Romney has Iowa edge, glimmer of clarity in race?

By Thomas Beaumont

Associated Press

Published: Saturday, Dec. 31 2011 2:45 p.m. MST

Republican presidential candidate Rep. Michele Bachmann, of Minn., meets with volunteers during a stop at her campaign headquarters on Saturday, Dec. 31, 2011 in Urbandale, Iowa. Republican presidential candidates are largely shifting from persuading voters to mobilizing them for Tuesday's caucuses.

Evan Vucci, Associated Press

LE MARS, Iowa — Mitt Romney is the clear Republican front-runner in Iowa in the final days before the first voting in the 2012 presidential election. But that's where the glimmer of clarity ends in this unpredictable nomination race.

Five others are fighting, as they have all year, to emerge as the alternative to the former Massachusetts governor.

The ascendant Rick Santorum and Rick Perry are battling to win over social conservatives. Libertarian-leaning Ron Paul is working to preserve support that's starting to slip. Newt Gingrich is struggling to end his sharp slide. Michele Bachmann is hardly a factor.

"It may be Romney's to lose at this point," said John Stineman, an Iowa GOP campaign strategist who has been monitoring internal and public polls. "And it's a battle among the rest."

While much can happen before Tuesday's caucuses, Romney is in strong contention to win. Interviews with operatives inside and outside the campaign, along with public and internal campaign polls, show him leading the pack. He's aided by conservative voters who are dividing their support among the field.

Paul and Romney were vying for the top spot in public polls this week, with Romney edging Paul 23 percent to 21 percent in an NBC/Marist poll published Friday. Santorum was in third place with 15 percent, as he was in a CNN/Time poll published Thursday that showed Romney with 25 percent and Paul with 20 percent.

But interviews and internal campaign polls also suggest that Paul has faded some after a surge this month, while Santorum and Perry are climbing.

But the polls are also showing a large contingent of undecided voters, and the candidates pressed their closing messages, went out with final ads and scampered across the state to garner their support.

Notably absent was Paul, the Texas congressman who returned to his home state and had no campaign events in Iowa. Polls earlier in December showed him narrowly leading. But according to later surveys and to GOP activists in the state, his support has ebbed following attacks on his foreign policy positions.

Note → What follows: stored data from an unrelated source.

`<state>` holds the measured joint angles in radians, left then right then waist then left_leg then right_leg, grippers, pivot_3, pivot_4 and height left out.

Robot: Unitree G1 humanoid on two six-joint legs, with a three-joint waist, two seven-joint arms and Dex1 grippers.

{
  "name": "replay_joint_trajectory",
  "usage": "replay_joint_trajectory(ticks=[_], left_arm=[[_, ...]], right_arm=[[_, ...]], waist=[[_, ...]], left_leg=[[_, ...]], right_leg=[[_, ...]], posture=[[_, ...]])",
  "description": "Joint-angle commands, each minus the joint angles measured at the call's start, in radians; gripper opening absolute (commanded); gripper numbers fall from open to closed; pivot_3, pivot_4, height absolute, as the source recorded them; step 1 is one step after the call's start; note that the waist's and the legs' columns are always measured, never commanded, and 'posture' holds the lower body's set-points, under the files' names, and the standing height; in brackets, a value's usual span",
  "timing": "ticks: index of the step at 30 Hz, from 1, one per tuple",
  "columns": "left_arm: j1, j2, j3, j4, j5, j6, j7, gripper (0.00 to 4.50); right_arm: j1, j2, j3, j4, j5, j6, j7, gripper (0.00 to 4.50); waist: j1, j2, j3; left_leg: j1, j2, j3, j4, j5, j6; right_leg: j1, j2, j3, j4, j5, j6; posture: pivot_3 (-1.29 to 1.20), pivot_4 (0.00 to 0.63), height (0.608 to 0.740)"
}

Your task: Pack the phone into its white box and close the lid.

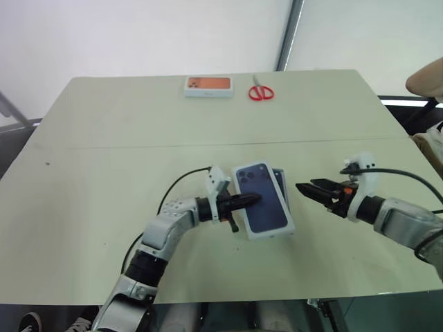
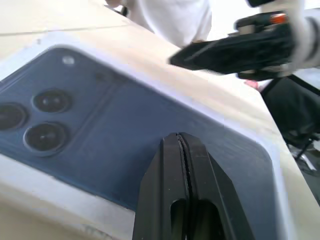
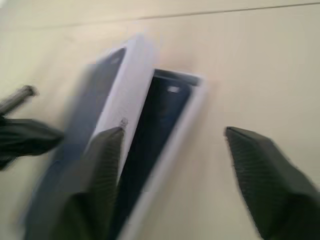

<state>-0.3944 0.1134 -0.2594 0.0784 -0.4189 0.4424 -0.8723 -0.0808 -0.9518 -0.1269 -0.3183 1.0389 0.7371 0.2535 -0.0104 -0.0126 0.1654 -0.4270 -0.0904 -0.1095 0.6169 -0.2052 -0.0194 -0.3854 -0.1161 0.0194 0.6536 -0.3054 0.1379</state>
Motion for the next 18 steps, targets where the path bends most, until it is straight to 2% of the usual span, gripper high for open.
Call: replay_joint_trajectory(ticks=[1,3,10,13,18], left_arm=[[-0.021,-0.003,0.005,-0.012,0.005,-0.025,-0.010,0.02],[-0.023,0.006,0.014,-0.015,0.004,-0.021,-0.011,0.02],[-0.007,0.082,0.055,-0.083,-0.030,0.026,-0.027,0.02],[0.042,0.173,0.079,-0.164,-0.055,0.082,-0.058,0.02],[0.105,0.257,0.105,-0.233,-0.072,0.112,-0.058,0.02]], right_arm=[[-0.025,0.026,0.022,-0.023,-0.182,-0.091,0.046,1.15],[-0.029,0.042,0.033,-0.031,-0.251,-0.121,0.078,0.09],[-0.027,0.093,0.059,-0.061,-0.400,-0.187,0.178,0.04],[-0.010,0.098,0.093,-0.091,-0.462,-0.221,0.243,0.04],[0.003,0.119,0.119,-0.094,-0.536,-0.219,0.281,0.04]], waist=[[0.000,0.000,0.000],[0.000,0.000,0.000],[0.000,0.000,0.000],[-0.001,0.000,0.000],[0.002,0.000,0.000]], left_leg=[[0.000,0.000,0.000,0.000,0.000,0.000],[0.000,0.000,0.000,0.000,0.000,0.000],[0.000,0.000,-0.001,0.000,0.000,0.000],[0.000,0.000,-0.001,0.000,0.000,0.000],[0.000,0.000,-0.001,-0.001,0.000,-0.001]], right_leg=[[0.000,0.000,0.000,0.000,0.000,0.000],[0.000,0.000,0.000,0.000,0.000,0.000],[0.000,0.000,0.000,0.000,0.000,0.000],[0.000,0.000,0.000,0.000,0.000,0.000],[0.000,0.000,0.000,0.000,0.000,0.000]], posture=[[0.00,0.150,0.740],[0.00,0.150,0.740],[0.00,0.150,0.740],[0.00,0.150,0.740],[0.00,0.150,0.740]])
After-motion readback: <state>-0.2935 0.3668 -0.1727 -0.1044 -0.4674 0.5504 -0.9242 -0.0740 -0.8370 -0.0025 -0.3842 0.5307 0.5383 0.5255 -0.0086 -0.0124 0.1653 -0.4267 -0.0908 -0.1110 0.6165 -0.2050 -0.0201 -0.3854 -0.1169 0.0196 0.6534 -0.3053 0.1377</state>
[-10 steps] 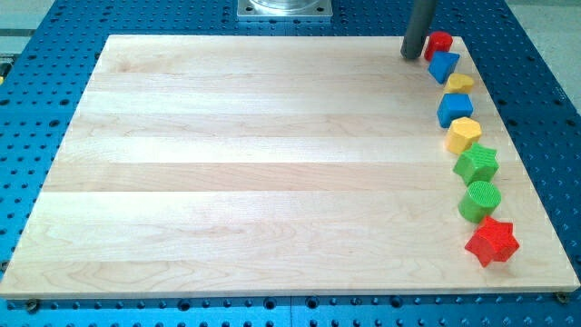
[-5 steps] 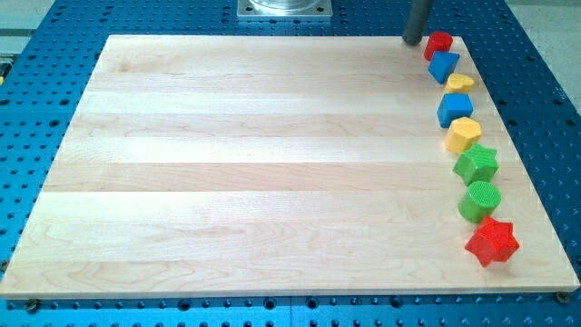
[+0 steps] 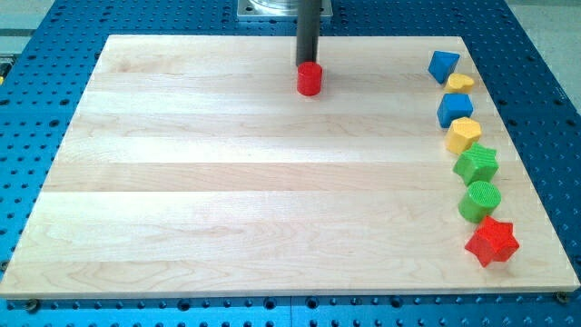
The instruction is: Place the red blocks to the bottom center of the board
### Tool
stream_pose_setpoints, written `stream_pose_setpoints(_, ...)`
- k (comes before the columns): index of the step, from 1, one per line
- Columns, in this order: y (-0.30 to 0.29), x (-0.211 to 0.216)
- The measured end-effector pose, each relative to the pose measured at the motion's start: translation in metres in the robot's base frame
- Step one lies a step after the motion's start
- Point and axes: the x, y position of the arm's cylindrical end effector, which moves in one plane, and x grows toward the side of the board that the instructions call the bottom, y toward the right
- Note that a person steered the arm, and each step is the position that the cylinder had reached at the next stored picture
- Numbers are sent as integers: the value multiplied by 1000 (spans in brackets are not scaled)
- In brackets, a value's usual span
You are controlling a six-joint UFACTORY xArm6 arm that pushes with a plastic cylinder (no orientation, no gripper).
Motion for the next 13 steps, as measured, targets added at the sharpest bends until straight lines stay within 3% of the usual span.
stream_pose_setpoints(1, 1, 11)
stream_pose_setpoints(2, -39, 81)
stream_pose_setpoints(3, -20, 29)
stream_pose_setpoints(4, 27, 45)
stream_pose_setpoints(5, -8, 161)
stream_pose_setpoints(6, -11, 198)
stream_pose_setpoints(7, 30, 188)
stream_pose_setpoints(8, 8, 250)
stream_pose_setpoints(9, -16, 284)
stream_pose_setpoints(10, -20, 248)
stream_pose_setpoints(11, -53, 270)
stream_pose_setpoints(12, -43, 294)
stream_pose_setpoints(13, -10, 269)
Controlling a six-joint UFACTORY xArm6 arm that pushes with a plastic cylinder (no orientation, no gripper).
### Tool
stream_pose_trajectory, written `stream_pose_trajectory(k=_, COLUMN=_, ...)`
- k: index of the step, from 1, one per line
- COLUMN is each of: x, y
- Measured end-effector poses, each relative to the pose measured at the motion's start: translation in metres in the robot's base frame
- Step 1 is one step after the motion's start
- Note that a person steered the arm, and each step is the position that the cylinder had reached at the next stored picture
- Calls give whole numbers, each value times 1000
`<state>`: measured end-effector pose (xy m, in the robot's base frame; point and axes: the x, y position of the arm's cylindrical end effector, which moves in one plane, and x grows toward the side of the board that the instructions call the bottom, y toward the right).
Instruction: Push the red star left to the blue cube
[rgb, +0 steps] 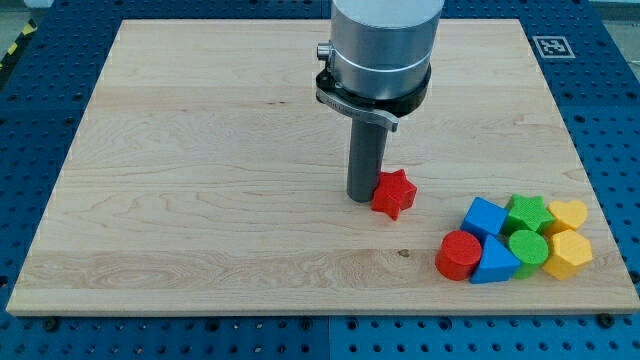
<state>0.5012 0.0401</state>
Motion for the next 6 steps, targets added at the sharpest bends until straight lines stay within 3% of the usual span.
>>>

Despite these shifting dynamics, two things were clear on the final weekend before the first votes of 2012: The yearlong effort to establish a consensus challenger to Romney had failed, and Romney's carefully laid plan to survive Iowa was succeeding.

"This president has been a failure," Romney told hundreds of supporters packed into the Old Salt Restaurant in Hampton, N.H., making an overnight trip to the leadoff primary state. The vote there is Jan. 10.

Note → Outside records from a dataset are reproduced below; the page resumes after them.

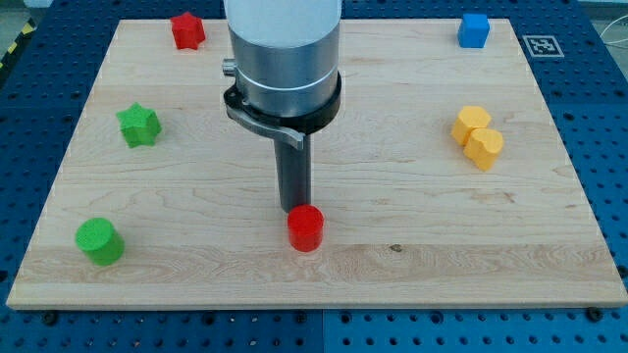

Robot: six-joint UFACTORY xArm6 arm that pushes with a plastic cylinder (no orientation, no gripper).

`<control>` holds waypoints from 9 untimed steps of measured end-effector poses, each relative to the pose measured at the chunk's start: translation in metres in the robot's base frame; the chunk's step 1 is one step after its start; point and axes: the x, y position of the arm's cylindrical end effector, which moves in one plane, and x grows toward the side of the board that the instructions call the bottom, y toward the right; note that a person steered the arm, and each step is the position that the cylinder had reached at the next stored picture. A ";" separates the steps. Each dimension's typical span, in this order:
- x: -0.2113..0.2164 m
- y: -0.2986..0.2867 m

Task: Slide yellow hexagon along with yellow heart down towards bottom right

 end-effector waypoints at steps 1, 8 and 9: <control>0.010 0.000; -0.040 -0.006; -0.064 -0.006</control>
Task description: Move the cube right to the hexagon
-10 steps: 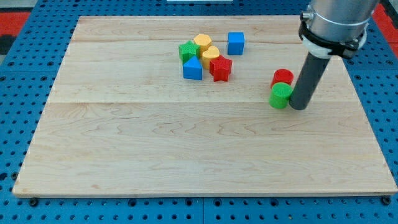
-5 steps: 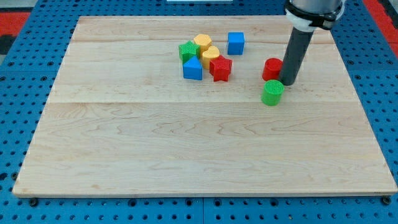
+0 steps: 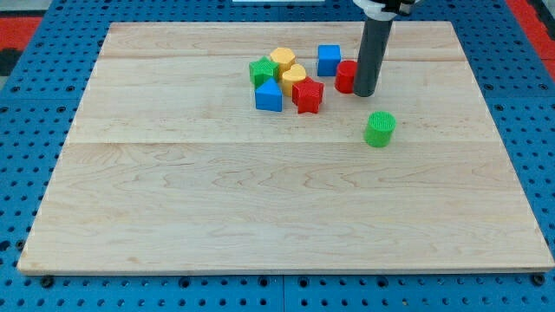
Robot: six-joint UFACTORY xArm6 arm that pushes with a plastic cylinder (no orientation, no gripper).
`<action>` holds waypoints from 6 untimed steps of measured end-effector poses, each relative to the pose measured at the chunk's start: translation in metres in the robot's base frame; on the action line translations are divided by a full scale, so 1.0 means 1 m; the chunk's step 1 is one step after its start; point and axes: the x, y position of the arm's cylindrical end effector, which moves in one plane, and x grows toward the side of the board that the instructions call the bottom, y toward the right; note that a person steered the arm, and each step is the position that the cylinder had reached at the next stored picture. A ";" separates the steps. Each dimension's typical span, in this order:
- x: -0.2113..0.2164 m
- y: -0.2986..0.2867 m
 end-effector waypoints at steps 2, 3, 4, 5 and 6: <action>-0.027 0.039; -0.059 0.052; -0.075 0.047; -0.075 0.031; -0.075 0.012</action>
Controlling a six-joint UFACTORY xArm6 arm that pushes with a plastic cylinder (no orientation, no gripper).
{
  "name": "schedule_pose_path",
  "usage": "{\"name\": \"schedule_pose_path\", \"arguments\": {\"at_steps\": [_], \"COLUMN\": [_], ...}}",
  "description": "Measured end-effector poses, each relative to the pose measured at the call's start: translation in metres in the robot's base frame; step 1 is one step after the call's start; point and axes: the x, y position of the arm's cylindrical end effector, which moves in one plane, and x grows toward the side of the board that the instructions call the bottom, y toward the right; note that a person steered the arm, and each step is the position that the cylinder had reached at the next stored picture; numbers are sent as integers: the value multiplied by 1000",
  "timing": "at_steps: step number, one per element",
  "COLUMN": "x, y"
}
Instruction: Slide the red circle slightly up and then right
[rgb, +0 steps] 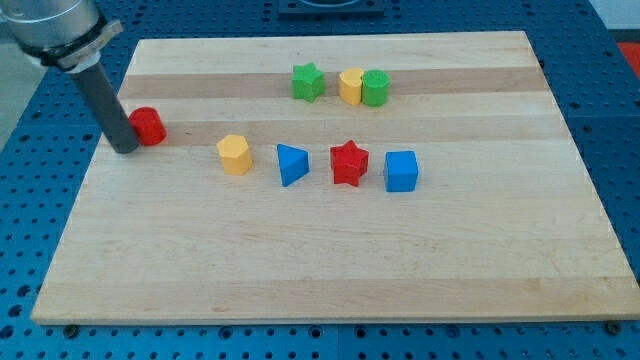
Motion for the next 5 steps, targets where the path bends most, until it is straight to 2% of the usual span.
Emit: {"name": "schedule_pose_path", "arguments": {"at_steps": [2, 3, 4, 5], "x": [-39, -51, -51, -66], "y": [54, 59, 28, 22]}}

Romney quickly returned to Iowa later Saturday to conservative Plymouth County and more populous Woodbury County, both winning areas for him during the 2008 race. He finished second in the state that year behind former Arkansas Gov. Mike Huckabee, although Arizona Sen. John McCain later captured the party's nomination.

Romney has sounded more confident and kept his attention focused on Democratic President Barack Obama. Large crowds turned out for Romney this past week during his bus tour.

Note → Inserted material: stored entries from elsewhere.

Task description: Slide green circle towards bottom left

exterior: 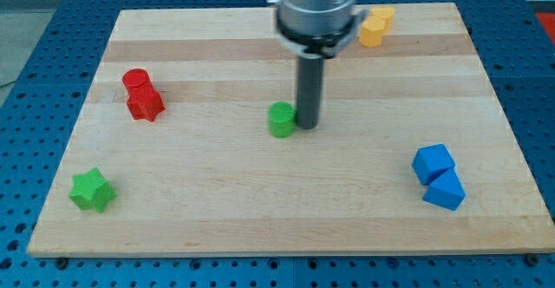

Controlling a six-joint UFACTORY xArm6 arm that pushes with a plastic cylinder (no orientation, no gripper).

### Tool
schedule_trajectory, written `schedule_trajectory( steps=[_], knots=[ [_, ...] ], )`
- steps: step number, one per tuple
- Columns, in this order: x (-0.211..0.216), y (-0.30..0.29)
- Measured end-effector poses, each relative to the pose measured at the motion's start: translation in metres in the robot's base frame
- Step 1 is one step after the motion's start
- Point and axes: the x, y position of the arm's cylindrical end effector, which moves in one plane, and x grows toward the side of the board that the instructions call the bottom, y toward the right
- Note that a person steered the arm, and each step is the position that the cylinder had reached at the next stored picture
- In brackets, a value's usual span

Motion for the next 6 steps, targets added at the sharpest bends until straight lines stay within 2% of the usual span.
schedule_trajectory(
  steps=[1,2,3,4,5,6],
  knots=[
    [-0.021,0.022],
    [-0.025,0.006],
    [0.015,-0.045],
    [0.035,-0.068],
    [0.018,-0.055],
    [0.033,-0.082]
  ],
)
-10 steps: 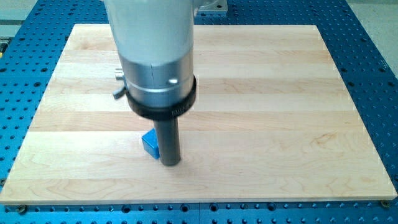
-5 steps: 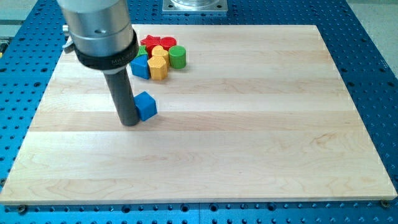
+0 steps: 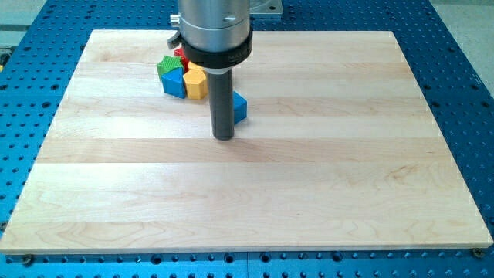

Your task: Move the cube into the green circle

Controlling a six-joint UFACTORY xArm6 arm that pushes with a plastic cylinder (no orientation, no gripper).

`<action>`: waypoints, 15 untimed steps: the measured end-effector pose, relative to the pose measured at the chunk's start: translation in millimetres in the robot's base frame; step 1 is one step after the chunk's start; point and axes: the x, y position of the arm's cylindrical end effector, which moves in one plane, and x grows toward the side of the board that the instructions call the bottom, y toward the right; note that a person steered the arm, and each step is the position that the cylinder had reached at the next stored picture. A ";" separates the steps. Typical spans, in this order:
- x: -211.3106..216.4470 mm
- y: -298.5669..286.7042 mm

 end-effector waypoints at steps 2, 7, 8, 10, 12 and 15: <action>-28.7 4.6; -43.3 19.9; -44.2 -16.5; -30.8 28.3; -34.2 9.0; -51.7 -31.5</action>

Romney was headed eastward Sunday and planned to campaign Monday in cities he won four years ago — Cedar Rapids, Davenport and Dubuque. He wants to maximize the edge he holds in critical areas rather than risk underperforming in places where more ardent conservatives are leery of his Mormon faith and shifting positions on social issues.

Romney has looked beyond his GOP rivals and drawn a straight-up comparison with Obama. One new advertisement tries to offer an upbeat, optimistic message of hope for an improved economy that only the former private sector executive can deliver.

And likewise, Romney's rivals trained their criticism on each other more than him. Polls showed Romney with his biggest lead of the campaign, although not with more than 25 percent of the vote.